While the health benefits of eating salmon have been established by numerous studies, concerns about the fish’s tendency to accumulate toxins have gone largely unaddressed. As fish-eaters themselves, salmon occupy fairly high positions in their food chains. As a general rule, carnivorous animals tend to have higher concentrations of toxins in their bodies than herbivores.

To test this ecological principle, Hites and his colleagues measured organochlorine toxin levels in about 700 farmed and wild salmon.

For comparison, the researchers collected samples of five wild Pacific salmon species—chinook, coho, chum, pink and sockeye—from three different regions in North America. The researchers did not study farmed Pacific salmon or wild Atlantic salmon because fish from the two groups are difficult to obtain.

The researchers analyzed the concentrations of 14 organochlorine toxins in salmon from each collection site, using gas chromatographic high-resolution spectrometry. The toxins they studied were polychlorinated biphenyls (PCBs), dioxins, toxaphene, dieldrin, hexachlorobenzene (HCB), lindane, heptachlor epoxide, cis-nonachlor, trans-nonachlor, gamma-chlordane, alpha-chlordane, Mirex, endrin and total DDT. Many of these toxins, including PCBs, dioxins and toxaphene, are “reasonably anticipated to be a human carcinogen,” according to a recent report by the U.S. Department of Health and Human Services.

When samples from all over the world were grouped, the researchers found farm-raised Atlantic salmon had significantly higher levels of 13 toxins when compared with wild Pacific salmon. Breaking it down by region, the researchers found levels of all 14 toxins were significantly elevated in both European and North American farm-raised salmon when compared with wild Pacific salmon. Levels of only six toxins were significantly elevated in South American farm-raised salmon. Levels of two toxins (HCB and lindane) were actually significantly lower in farm-raised South American salmon than in wild salmon species.

Only PCBs, dioxins, dieldrin and toxaphene were used to calculate consumption safety guidelines, because the researchers deemed these four toxins to most strongly impact human health.

The researchers also found that toxin levels in European farm-raised salmon were significantly higher than in North American or South American farm-raised salmon. Levels of PCBs, dioxins, toxaphene and dieldrin were highest in farmed salmon from Scotland and the Faroe Islands (Denmark) and lowest in farmed salmon from Chile and Washington state, though Hites pointed out that even these comparatively uncontaminated South American salmon had high levels of other toxins.

Hites and his colleagues also measured toxin levels in “salmon chow,” a mixture of ground-up fish and oil fed to farm-raised salmon. They found a strong correlation between the toxicities of chow and salmon, suggesting toxins are passed into the salmon from their feed.

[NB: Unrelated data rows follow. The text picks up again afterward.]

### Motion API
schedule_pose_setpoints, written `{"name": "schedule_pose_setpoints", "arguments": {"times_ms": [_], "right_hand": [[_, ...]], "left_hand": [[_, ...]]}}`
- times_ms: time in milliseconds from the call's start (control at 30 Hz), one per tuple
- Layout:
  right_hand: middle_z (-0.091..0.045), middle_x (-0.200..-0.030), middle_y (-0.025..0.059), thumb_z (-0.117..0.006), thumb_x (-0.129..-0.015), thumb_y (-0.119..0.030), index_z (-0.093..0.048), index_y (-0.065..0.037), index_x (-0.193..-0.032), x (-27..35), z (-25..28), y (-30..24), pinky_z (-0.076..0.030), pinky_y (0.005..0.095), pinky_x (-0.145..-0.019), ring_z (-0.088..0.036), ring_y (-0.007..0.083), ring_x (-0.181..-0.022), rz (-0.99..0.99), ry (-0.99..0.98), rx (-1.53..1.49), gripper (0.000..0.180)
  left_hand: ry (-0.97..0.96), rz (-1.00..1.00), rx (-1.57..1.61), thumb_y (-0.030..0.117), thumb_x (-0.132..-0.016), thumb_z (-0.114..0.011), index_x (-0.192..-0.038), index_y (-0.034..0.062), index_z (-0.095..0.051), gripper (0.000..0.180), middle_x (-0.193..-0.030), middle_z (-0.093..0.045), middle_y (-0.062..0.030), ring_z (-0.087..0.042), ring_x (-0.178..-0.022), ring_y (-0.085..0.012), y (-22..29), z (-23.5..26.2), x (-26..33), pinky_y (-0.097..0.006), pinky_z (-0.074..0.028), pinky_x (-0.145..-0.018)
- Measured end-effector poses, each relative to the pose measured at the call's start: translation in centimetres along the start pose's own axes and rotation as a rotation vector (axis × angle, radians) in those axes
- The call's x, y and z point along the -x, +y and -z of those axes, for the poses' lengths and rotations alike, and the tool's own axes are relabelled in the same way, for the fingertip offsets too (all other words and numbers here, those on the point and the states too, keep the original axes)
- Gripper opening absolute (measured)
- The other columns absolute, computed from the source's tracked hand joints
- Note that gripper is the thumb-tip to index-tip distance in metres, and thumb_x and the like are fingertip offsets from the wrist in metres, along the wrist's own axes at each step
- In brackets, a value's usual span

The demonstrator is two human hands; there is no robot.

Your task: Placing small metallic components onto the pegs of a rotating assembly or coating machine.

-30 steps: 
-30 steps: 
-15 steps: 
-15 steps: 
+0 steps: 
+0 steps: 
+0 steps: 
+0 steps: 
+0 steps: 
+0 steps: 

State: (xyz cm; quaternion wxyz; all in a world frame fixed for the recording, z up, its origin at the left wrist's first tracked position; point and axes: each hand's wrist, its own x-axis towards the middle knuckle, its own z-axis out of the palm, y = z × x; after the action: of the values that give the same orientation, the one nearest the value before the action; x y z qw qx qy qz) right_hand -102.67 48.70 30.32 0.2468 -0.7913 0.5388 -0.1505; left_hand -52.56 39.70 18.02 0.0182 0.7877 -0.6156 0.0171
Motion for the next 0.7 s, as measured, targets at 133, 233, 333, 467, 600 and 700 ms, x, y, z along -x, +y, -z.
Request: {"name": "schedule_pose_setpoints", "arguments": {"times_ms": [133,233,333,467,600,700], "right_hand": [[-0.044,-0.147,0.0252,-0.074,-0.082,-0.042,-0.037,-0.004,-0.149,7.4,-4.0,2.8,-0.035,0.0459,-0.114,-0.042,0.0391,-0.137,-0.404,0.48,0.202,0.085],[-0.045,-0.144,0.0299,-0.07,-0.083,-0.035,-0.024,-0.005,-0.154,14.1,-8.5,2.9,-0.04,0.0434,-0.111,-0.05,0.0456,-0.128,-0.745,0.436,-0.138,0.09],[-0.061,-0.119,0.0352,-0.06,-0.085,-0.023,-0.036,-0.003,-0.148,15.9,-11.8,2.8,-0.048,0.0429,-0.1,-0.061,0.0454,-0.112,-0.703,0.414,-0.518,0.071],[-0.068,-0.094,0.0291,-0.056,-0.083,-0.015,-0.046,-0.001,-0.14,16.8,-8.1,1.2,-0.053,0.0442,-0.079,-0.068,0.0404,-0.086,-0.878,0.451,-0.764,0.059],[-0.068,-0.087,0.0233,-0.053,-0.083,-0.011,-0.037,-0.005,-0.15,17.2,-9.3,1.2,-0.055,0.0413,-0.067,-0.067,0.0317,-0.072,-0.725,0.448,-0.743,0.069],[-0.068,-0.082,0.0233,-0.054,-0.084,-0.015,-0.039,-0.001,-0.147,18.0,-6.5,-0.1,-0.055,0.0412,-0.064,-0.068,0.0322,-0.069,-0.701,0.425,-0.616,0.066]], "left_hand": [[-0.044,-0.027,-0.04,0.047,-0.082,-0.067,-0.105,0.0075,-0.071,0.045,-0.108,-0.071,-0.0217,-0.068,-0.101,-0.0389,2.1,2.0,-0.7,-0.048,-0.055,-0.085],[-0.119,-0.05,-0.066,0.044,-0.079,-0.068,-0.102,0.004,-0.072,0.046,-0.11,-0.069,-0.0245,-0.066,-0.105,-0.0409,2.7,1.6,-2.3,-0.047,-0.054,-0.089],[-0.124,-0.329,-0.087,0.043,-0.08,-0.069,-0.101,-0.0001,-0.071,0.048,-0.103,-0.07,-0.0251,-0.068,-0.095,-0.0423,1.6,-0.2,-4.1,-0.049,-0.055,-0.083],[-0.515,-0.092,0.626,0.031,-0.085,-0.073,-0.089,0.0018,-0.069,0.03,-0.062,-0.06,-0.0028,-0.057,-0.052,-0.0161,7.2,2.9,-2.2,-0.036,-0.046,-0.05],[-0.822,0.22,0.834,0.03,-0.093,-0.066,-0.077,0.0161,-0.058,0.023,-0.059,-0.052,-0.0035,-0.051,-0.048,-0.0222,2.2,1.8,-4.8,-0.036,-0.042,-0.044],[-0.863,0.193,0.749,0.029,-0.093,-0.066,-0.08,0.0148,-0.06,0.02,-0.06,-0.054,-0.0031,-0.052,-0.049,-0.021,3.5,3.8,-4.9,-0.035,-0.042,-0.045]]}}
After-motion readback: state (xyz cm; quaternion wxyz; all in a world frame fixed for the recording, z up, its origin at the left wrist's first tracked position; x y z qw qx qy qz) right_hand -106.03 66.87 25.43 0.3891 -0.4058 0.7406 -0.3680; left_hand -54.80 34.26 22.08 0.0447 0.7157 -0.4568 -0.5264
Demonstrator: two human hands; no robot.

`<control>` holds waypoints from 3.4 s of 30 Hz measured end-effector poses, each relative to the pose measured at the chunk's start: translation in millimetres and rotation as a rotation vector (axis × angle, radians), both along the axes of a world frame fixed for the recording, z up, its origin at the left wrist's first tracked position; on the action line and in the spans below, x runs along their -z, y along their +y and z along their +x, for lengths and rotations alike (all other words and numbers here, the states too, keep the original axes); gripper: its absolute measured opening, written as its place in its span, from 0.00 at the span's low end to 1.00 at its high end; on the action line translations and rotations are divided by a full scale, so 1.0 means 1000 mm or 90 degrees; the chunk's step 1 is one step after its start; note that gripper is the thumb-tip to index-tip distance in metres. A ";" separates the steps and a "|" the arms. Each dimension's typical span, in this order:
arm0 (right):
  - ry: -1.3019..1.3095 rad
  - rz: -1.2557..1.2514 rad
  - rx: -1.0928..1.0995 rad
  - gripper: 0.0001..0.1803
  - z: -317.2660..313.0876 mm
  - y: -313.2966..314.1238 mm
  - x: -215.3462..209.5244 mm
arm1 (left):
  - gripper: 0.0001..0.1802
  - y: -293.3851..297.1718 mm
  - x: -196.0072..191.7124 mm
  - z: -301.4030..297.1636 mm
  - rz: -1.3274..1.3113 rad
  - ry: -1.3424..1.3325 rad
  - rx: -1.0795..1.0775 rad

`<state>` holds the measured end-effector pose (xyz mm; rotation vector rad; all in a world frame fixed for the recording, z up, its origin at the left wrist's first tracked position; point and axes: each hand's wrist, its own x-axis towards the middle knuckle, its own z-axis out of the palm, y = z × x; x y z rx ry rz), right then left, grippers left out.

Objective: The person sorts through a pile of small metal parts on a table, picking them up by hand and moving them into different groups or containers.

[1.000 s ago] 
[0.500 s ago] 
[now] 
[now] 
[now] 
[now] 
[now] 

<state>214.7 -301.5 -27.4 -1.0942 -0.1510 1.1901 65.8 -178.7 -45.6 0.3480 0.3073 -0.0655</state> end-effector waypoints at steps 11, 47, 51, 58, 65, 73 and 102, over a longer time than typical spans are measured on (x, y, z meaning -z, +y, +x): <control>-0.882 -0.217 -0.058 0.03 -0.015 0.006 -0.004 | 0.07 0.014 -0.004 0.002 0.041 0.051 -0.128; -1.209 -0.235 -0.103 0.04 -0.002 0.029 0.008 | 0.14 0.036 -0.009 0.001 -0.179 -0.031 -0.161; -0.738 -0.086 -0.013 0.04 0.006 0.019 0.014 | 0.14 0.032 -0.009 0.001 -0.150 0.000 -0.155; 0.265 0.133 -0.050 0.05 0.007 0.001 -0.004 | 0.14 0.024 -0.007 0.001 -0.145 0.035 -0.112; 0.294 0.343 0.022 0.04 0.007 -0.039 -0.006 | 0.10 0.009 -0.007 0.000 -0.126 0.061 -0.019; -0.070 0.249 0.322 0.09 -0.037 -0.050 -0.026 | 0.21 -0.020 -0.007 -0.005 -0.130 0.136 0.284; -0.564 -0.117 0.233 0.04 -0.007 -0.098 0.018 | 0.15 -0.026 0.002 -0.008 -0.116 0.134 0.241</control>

Jeffrey Foran (University of Michigan), David Carpenter (University at Albany), M. Coreen Hamilton (AXYS Analytical Services Ltd.), Barbara Knuth and Steven Schwager (Cornell University) and Amy Matthews Amos (Turnstone Consulting, West Virginia) also contributed to the study, which was funded by a grant to the University at Albany from the Pew Charitable Trusts’ Environmental Division.